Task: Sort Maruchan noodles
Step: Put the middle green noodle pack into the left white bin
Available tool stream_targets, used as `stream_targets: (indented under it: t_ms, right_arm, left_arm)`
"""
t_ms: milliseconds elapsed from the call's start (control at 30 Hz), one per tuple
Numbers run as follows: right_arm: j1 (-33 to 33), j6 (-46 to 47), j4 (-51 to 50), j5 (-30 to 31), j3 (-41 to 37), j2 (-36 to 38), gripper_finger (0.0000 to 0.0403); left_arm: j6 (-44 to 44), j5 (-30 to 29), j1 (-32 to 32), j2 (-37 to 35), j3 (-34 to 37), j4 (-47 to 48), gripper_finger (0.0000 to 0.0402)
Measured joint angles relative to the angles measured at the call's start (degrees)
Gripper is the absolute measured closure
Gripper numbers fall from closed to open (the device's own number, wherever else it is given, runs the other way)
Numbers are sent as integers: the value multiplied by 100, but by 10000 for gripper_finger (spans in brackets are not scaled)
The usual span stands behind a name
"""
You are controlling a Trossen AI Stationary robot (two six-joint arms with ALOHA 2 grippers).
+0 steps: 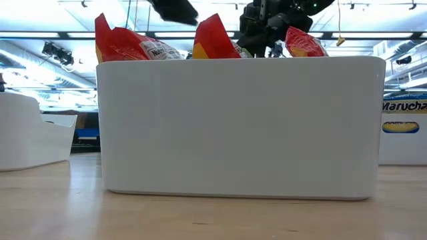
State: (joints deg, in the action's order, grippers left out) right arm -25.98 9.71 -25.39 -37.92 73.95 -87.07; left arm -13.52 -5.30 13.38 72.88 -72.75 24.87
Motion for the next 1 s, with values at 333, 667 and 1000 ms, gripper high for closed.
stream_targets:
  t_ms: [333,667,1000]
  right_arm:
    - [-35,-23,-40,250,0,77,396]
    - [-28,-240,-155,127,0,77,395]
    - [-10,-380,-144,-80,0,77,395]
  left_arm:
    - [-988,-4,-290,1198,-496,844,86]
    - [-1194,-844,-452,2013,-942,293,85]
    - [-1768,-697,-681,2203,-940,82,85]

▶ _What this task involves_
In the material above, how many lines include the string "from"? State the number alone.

▶ _Exercise result_
2